Die Hochschule selbst begründet den Verstoß gegen den Wortlaut ihrer eigenen Regeln mit einem etwas pragmatischeren Hinweis: Geschult würden ja keine Soldatinnen, sondern Zivilangestellte der Bundeswehr. Genauer: Anwärterinnen für den gehobenen technischen Verwaltungsdienst.

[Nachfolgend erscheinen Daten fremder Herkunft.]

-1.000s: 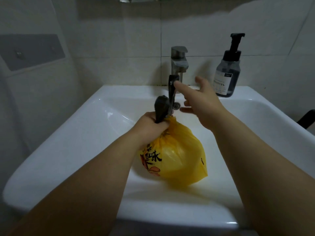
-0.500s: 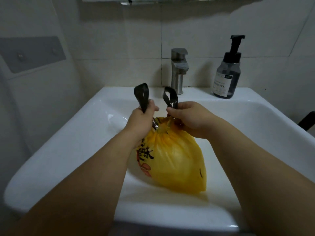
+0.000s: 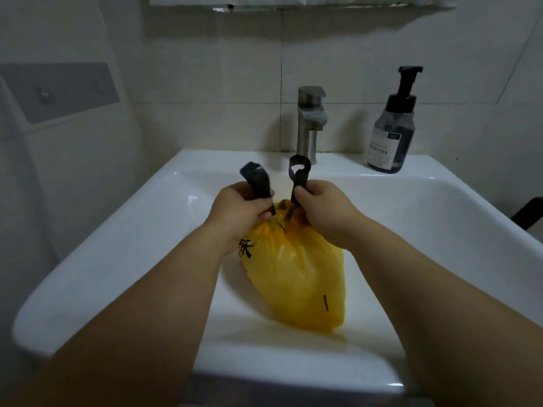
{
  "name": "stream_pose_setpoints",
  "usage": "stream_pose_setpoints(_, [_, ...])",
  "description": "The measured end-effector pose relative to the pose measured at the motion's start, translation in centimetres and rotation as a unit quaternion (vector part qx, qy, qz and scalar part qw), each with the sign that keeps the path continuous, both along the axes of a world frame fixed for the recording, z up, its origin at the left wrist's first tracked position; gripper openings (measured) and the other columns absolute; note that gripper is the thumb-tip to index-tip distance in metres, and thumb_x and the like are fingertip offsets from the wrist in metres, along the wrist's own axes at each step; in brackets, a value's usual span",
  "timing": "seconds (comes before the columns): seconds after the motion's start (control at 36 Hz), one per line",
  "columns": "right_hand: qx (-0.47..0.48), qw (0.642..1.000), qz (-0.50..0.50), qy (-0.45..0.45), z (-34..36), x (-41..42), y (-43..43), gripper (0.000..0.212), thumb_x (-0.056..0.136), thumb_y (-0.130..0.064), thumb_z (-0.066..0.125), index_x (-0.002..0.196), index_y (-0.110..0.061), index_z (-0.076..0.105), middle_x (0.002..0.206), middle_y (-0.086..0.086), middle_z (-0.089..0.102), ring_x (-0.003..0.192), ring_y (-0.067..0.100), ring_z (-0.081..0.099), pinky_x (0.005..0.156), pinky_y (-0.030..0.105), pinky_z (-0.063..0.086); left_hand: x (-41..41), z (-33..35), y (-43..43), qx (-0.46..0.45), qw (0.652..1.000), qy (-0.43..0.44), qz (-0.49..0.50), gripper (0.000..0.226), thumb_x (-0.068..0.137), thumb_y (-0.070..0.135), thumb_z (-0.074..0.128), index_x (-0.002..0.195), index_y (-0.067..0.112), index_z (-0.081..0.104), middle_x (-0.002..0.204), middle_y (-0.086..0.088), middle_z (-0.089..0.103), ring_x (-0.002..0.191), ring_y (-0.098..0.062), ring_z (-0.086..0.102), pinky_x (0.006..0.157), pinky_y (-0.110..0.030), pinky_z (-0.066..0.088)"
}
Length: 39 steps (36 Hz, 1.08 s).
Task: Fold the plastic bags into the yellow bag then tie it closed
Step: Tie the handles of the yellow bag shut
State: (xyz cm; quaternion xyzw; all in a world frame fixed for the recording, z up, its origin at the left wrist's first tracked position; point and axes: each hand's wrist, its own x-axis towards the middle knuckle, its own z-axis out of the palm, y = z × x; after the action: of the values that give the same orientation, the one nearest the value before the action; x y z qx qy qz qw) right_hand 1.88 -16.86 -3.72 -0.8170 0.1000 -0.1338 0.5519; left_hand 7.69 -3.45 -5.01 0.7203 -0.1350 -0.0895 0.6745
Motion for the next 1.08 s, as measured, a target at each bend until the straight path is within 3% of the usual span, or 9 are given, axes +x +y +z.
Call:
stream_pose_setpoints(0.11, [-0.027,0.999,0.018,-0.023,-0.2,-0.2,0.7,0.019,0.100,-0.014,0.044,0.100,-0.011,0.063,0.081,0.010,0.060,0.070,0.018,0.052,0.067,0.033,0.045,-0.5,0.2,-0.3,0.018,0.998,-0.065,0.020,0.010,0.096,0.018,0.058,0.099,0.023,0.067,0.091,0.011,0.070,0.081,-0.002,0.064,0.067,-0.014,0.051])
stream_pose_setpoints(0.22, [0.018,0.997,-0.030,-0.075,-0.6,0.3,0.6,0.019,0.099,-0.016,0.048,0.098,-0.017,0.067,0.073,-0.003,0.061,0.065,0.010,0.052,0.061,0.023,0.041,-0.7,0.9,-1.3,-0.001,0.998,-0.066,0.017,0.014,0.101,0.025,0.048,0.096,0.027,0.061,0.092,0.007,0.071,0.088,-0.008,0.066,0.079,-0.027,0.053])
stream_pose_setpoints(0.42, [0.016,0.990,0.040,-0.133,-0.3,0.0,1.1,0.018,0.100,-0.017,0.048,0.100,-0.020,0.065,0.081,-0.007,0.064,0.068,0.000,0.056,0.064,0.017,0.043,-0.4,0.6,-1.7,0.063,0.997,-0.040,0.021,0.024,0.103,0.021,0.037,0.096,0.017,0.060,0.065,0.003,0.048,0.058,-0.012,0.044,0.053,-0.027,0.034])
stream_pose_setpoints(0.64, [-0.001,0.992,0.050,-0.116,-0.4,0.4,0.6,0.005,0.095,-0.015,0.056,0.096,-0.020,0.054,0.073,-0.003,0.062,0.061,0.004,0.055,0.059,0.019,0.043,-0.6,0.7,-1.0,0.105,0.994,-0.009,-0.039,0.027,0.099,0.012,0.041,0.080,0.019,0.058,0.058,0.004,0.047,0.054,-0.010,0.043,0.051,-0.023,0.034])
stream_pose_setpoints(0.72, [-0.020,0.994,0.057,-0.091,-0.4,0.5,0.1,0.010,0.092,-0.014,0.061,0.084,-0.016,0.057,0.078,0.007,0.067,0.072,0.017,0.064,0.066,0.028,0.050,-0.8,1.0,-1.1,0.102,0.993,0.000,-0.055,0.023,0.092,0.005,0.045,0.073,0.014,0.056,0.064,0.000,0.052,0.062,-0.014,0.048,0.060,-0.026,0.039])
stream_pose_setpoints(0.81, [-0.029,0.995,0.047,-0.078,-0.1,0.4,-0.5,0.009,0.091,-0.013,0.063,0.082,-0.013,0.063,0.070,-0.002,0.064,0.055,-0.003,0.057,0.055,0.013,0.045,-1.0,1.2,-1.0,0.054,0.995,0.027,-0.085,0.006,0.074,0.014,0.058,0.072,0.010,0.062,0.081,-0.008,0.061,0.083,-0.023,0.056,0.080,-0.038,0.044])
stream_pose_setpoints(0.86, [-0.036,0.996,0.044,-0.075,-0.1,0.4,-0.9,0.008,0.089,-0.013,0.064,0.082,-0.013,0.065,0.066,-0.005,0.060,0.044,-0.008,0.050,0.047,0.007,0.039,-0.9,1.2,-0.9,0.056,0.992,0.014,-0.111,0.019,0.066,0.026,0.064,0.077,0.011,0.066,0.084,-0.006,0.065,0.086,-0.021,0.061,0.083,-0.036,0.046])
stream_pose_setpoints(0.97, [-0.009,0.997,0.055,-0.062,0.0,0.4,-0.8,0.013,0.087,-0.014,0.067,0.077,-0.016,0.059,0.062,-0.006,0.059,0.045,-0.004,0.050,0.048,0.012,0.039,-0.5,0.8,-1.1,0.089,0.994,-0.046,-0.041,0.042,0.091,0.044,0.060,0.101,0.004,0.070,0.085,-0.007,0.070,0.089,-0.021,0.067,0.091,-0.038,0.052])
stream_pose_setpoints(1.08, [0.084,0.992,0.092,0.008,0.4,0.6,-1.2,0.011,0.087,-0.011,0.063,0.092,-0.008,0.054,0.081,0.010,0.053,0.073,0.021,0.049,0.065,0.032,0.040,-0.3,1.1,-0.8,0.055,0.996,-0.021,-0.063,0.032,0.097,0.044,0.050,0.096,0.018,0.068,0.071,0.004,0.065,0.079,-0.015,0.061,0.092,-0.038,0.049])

Während die Linkspartei nun vehement gegen den „eindeutigen Verstoß“ gegen das Hochschulgesetz protestiert, wie deren wissenschaftspolitische Sprecherin Miriam Strunge betont, steht die Mehrheit der Regierungskoalition hinter der Hochschule. Doch schon bei deren Nachwuchsorganisationen erodiert die Bereitschaft zur Dehnung der Zivilklausel: Der „klare Bruch“ des Hochschulgesetzes, warnen die Jusos, ermögliche es der Bundeswehr, „gezielter in klar militärischen Bereichen wie dem sogenannten ,Cyber-War' zu kooperieren“.

Nun sucht zwar das Verteidigungsministerium in der Tat händeringend nach IT-Kräften, um entsprechende Truppen aufstellen zu können – dass es den Cyber-Krieg mit Verwaltungsdienst-Anwärterinnen führen will, ist dennoch nicht zu erwarten.

Neben dem Problem des Bruchs der hochschuleigenen Zivilklausel bleibt allerdings die Frage, ob der gerade geschlossene Vertrag ein Einfallstor für künftige weitergehende Kooperationen mit der Bundeswehr ist. Die wissenschaftspolitische Sprecherin der Grünen, Henrike Müller, fordert daher nun die Einsetzung einer Ethik-Kommission, die den Fortgang der Zusammenarbeit im Auge behält. In der Sache selbst wurde sie von ihrer eigenen Fraktion überstimmt: „Politisch und persönlich“, sagte sie gestern der taz, halte sie den Kooperationsvertrag für falsch.

Für Arno Gottschalk, seitens der SPD für Hochschulen zuständig, beginnt das Problem erst bei der Frage des Curriculums: So lange die Bundeswehr keinen Einfluss auf den Lehrplan der Hochschule nehme, sieht er die Zivilklausel als nicht verletzt an. Im Gegenteil: Es sei positiv, wenn Bundeswehrangehörige im Rahmen einer zivilen Hochschulausbildung auch mit ethischen und gesellschaftlichen Fragen in Kontakt kämen.

Der dafür zuständige Dozent hat allerdings schon seinen sofortigen Rückzug bekann gegeben: Für ihn, sagt Ralf Streibl, käme es keinesfalls infrage, „Teil dieser strukturellen Kooperation zu sein“.